[原子力産業新聞] 2001年11月1日 第2110号 <3面>

[フランス] 原子力庁長官、原子力の将来楽観視

仏原子力庁長官が来日

フランス原子力庁 (CEA) のP.コロンバニ長官は10月29日、都内で開催された記者会見の場で、世界的にエネルギー需要の伸びが見込まれる中で、化石燃料が政情不安定な地域に偏在していることなどを考えると、地球温暖化の軽減にも貢献する原子力発電の将来を楽観視していると語った。

また、米国での同時多発テロ事件を受けて、各地の原子力発電所で警備が強化される中、フランスでは空軍が警備にあたっていると説明。これからは「見えない相手」に対する新たな対応策が必要との考えを示した。同長官はこうした一環として、次世代炉の1つの設計として、例えば埋設炉のような炉型を提案する意見も仏国内で出ていることを紹介した。

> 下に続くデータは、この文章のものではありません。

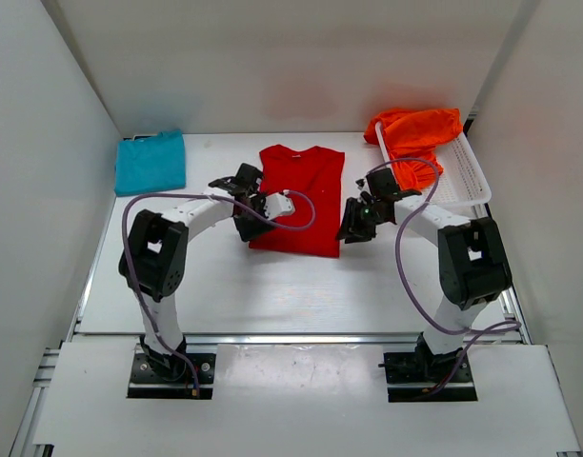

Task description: Fold and stack the t-shirts

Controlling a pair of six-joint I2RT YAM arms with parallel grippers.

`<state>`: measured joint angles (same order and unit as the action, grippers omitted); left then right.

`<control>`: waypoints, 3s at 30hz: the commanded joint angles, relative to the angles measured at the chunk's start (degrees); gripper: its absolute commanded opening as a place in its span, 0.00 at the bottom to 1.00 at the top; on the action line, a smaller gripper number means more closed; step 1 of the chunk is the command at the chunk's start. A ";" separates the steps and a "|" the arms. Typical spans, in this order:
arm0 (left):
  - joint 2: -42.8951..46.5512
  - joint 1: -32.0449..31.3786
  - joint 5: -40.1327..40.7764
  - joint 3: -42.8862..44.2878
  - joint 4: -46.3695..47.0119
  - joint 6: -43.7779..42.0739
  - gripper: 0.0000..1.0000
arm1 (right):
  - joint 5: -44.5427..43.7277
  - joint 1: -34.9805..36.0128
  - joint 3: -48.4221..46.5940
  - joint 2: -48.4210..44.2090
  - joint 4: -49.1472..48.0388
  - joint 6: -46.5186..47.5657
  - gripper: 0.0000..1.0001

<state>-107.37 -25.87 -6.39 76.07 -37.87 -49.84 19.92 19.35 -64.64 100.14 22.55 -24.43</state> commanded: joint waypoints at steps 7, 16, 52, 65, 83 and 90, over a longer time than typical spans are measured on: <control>2.24 14.16 -20.91 -3.28 8.24 43.12 0.67 | 4.50 -0.37 1.71 0.76 -1.45 -0.97 0.40; 2.88 13.65 -25.59 -10.58 11.05 54.75 0.68 | 7.15 -0.99 4.70 1.38 -3.47 -2.65 0.40; 4.09 9.35 -22.62 -14.98 10.98 62.33 0.00 | 17.96 -2.74 7.15 6.14 -5.84 -8.62 0.00; 12.18 4.16 -18.05 -17.98 -14.41 44.85 0.00 | 17.70 8.23 19.81 -11.53 3.29 -6.86 0.00; 26.78 -2.60 -11.36 -12.01 -36.30 30.07 0.00 | 7.59 31.35 36.44 -46.26 1.88 -37.71 0.00; 17.39 4.07 -17.68 3.02 -40.62 29.71 0.00 | 14.34 18.47 28.18 -41.27 6.63 -29.48 0.00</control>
<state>-88.09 -24.01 -22.81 73.95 -76.42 -18.57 31.00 43.62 -31.44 56.31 24.56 -57.82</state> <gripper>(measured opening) 0.168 0.005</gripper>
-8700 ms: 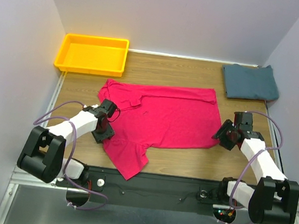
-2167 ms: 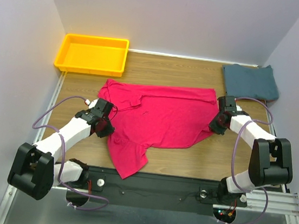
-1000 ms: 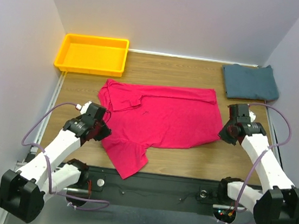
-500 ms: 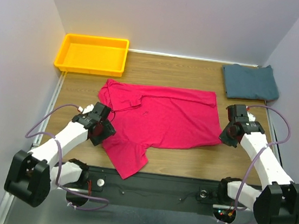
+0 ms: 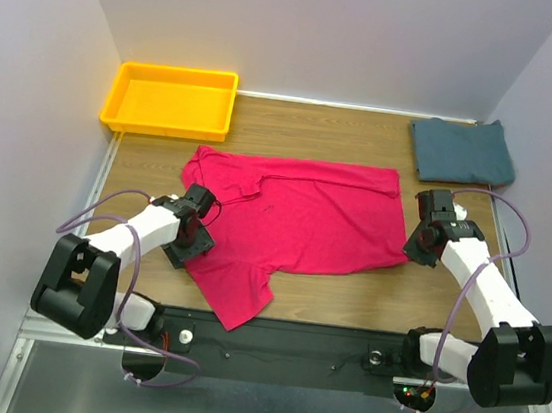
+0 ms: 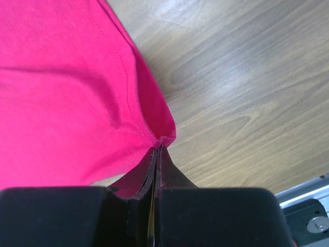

同長官は、日本原子力産業会議が主催する日仏専門家会合 (N-20) への出席のため来日。滞在期間中には、関係者との懇談や関係施設の視察も行う予定だ。同長官はフランス原子力産業再編に伴い今年9月に発足した AREVA 社の監査役会の会長を兼任しており、この機会に新会社について日本の関係者に積極的に紹介していく意向。同社はフランス核燃料公社 (COGEMA)、フラマトム ANP 社、フラマトム・コネクターズ・インターナショナル (FCI) 社など関係企業をグループ化し、その頂点に立つ持ち株会社で、監査役の下に位置する業務執行委員会会長には、COGEMA のローヴェルジョン会長兼最高経営責任者 (CEO) が就いている。主な株主は CEA (約80%)、政府 (約7%)、仏電力公社 (EDF) (約3%) など。

なお、同社の監査役には、日本から東京電力相談役の平岩外四氏がメンバーに加わっている。